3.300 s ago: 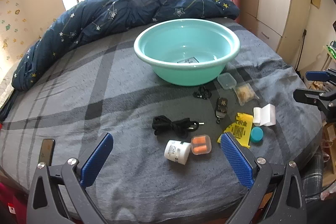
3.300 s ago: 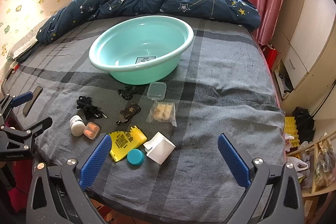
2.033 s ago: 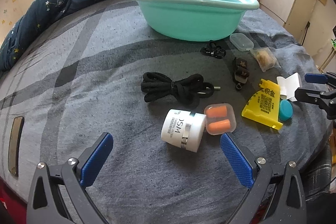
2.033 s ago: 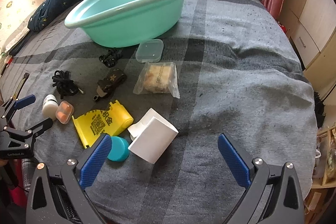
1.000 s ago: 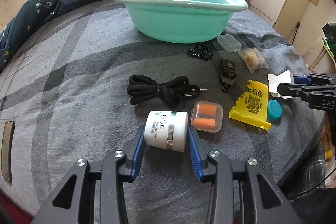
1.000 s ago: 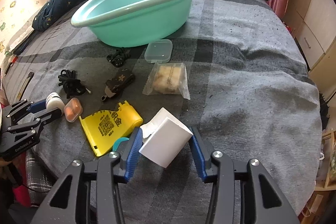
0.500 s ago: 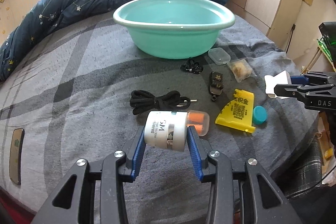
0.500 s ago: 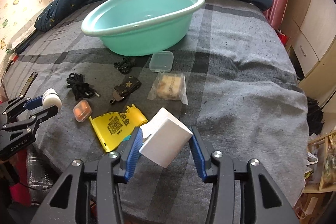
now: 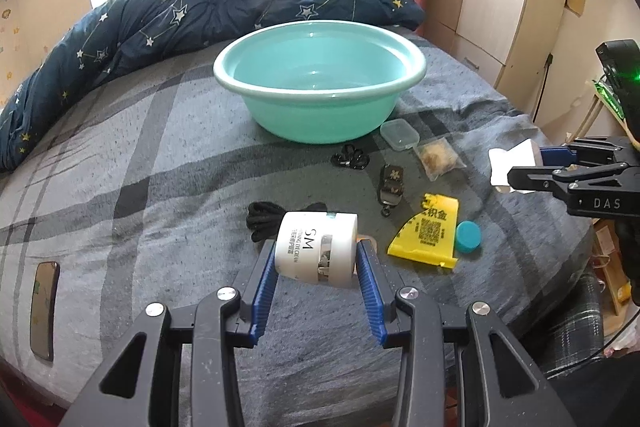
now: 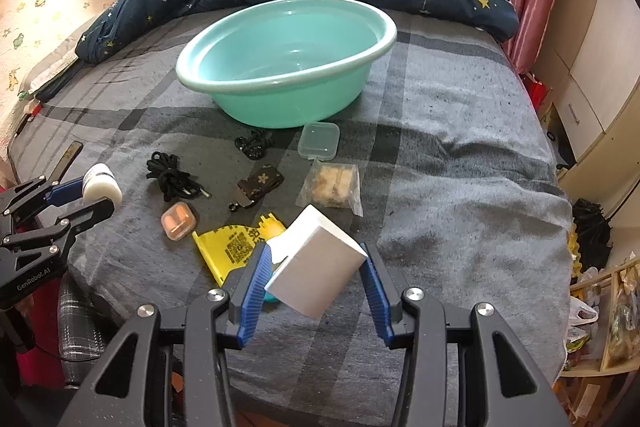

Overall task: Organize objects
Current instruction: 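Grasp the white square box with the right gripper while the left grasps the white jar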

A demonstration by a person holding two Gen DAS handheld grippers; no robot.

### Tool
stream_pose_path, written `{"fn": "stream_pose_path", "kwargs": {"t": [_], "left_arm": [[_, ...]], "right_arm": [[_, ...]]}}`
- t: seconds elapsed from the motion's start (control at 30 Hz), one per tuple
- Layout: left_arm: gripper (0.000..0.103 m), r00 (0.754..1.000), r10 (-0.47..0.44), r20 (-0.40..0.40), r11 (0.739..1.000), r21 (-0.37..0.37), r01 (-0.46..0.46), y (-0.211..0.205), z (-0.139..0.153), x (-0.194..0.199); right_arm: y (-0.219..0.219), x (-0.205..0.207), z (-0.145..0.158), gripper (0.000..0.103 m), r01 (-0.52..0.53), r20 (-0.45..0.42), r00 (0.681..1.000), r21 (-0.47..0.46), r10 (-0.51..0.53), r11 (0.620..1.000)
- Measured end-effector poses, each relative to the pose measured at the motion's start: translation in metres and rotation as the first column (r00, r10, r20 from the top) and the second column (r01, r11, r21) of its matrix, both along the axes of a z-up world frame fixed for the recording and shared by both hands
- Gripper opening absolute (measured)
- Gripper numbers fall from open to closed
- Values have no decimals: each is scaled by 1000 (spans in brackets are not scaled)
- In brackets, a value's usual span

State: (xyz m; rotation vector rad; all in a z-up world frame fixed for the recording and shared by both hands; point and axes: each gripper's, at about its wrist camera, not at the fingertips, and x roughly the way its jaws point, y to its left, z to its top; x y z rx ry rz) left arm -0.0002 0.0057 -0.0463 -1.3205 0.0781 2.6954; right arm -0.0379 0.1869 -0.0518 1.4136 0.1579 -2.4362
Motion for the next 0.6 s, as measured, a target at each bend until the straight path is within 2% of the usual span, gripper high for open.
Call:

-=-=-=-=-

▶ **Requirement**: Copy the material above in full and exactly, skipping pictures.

▶ **Written solution**:
3.300 s ago: 
3.300 s ago: 
2.033 s ago: 
2.033 s ago: 
1.000 s ago: 
1.000 s ago: 
0.500 s ago: 
0.500 s ago: 
now: 
now: 

Overall task: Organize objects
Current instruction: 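Grasp the white square box with the right gripper while the left grasps the white jar
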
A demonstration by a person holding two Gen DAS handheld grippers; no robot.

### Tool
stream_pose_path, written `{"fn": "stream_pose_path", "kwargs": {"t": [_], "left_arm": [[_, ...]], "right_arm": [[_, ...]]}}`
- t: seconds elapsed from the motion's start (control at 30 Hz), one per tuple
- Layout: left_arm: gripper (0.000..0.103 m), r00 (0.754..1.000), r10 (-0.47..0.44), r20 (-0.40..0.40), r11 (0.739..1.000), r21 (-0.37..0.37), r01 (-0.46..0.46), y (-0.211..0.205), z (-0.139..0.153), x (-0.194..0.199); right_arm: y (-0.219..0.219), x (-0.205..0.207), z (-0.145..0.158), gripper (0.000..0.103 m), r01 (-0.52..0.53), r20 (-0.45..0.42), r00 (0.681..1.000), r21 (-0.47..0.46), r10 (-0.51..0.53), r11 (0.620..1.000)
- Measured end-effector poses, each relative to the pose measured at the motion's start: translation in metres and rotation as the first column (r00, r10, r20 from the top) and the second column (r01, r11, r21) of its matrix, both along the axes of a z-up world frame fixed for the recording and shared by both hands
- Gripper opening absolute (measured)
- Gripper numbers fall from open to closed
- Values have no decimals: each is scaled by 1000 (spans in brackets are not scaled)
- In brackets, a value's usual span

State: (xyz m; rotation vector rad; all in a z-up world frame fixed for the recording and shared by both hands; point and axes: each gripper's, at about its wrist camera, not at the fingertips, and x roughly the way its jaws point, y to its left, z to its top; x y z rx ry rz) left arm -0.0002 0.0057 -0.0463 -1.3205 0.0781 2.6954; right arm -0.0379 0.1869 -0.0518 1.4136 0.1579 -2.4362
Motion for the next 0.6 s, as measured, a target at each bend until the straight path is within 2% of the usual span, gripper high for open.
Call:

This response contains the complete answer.